Let’s face it: being a Mets fan isn’t just a hobby. It’s a lifestyle, a spiritual journey, a personality trait, and a slow-burn emotional endurance test that builds character—whether you want it to or not.

Here are 50 things I’ve learned from three decades of orange-and-blue devotion, humiliation, and irrational optimism:
1. Hope is a renewable resource. No matter how many times it dies, it grows back in spring training.
2. The phrase “Ya Gotta Believe” is less a rallying cry and more a coping mechanism.
3. Character is built one blown save at a time.
4. You can, in fact, experience all five stages of grief during a single ninth inning.
5. There’s a difference between “losing” and “Mets-ing it.”
6. The word “rebuild” is code for “see you in five years, maybe.”
7. Watching other teams’ fans celebrate is a unique kind of masochism I’ve learned to enjoy.
8. Trusting the process is easier when you don’t know what the process is.

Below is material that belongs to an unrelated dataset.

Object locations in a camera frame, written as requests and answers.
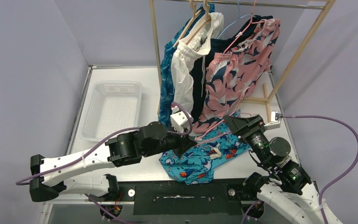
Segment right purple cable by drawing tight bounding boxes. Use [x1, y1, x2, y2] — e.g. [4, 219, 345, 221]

9. I’ve aged in dog years thanks to bullpen meltdowns.
10. Mets therapy should be covered by insurance.
11. I know what it feels like to be cautiously optimistic and wildly paranoid at the same time.
12. There’s always a guy named “Luis” or “Dom” or “Wilmer” that steals your heart, then gets traded.
13. The Wilpons taught me patience. Steve Cohen taught me how to almost trust again.
14. Citi Field is beautiful, especially when it’s half full and no one can see your tears.
15. Lactose intolerance doesn’t exist when you are eating your way through Citi Field.
16. Every Mets season starts with “This could be our year” and ends with “Why do I do this to myself?”
17. I’ve developed Jedi-level skills at predicting when the wheels will fall off.
18. I’ve mastered the art of the sarcastic clap.
19. I now understand the true meaning of “it’s not the despair, it’s the hope.”
20. I’ve experienced every flavor of loss: walk-off, blown lead, 16-inning collapse, “run out of position players,” and the dreaded rain-delay heartbreak.
21. I know better than to look directly at the standings in August.

22. I’ve watched Jacob deGrom pitch eight scoreless innings only to lose 1-0 more times than I care to admit.
23. Even our no-hitters come with asterisks and nervous sweating.
24. The “7 Line Army” is a support group disguised as superfans.
25. Every Mets fan has a “Where were you during Game 6 in ‘86?” story—even if they were in the womb.
26. Bobby Bonilla Day is a national holiday of emotional damage.
27. The team finds newer, more creative ways to break your heart every season. It’s almost impressive.
28. Being a Mets fan is like being in a toxic relationship you can’t quit. But you still buy the merch.
29. I’ve screamed “WHY IS HE STILL IN THE GAME?!” at the TV so many times it echoes in my dreams.
30. I can identify trauma bonding in other Mets fans instantly.
31. I’ve memorized the exact pace and tone of Gary Cohen’s “and it’s outta here!”
32. Keith Hernandez’s commentary is half baseball, half existential crisis.
33. Every walk-off win feels like a personal reward for surviving the past 162 games.
34. No lead is ever safe. Ever. Not even a 10-run lead. In the 9th. With two outs.
35. I’ve come to accept that the Marlins will randomly destroy our playoff hopes once every three years.
36. There’s always that one random journeyman who becomes the unlikely MVP of the season (hello, Ty Wigginton).
37. Mike Piazza’s home run after 9/11 made me cry like a baby. Still does.
38. I’ve seen so many hamstring injuries I now self-diagnose my own.
39. Somehow, we always get the weirdest injuries. “Slipped in dugout,” “tripped over luggage,” “punched locker.”
40. Citi Field Shake Shack burgers are the only consistent highlight some seasons.

41. Being swept by the Braves should qualify for hazard pay.
42. I know how to calculate “games back” in my head by June.
43. The phrase “meaningful September baseball” is both a dream and a trigger.
44. Every year I say I’m done. Every spring, I’m not.
45. Watching our prospects flourish elsewhere is a special pain. (Hi, Justin Turner.)
46. There’s something pure about watching a team collapse right when expectations are highest. Like performance art.
47. I’ve accepted that the Phillies will always find a way to annoy me.
48. Being a Mets fan means embracing the chaos. You either lean in or get steamrolled.
49. The miracle of 1969 and the chaos of 1986 live rent-free in my head.
50. Despite it all, I’ll be here next season. Hat on, heart open, expectations dangerously high.
Being a Mets fan has taught me more about resilience than any motivational book or TED Talk ever could. If you can survive the bullpen collapses, the playoff teases, the ownership changes, and Bobby Bonilla Day every single year, you can survive anything.
Now if you’ll excuse me, I need to check the Wild Card standings and mentally prepare for disappointment. Again.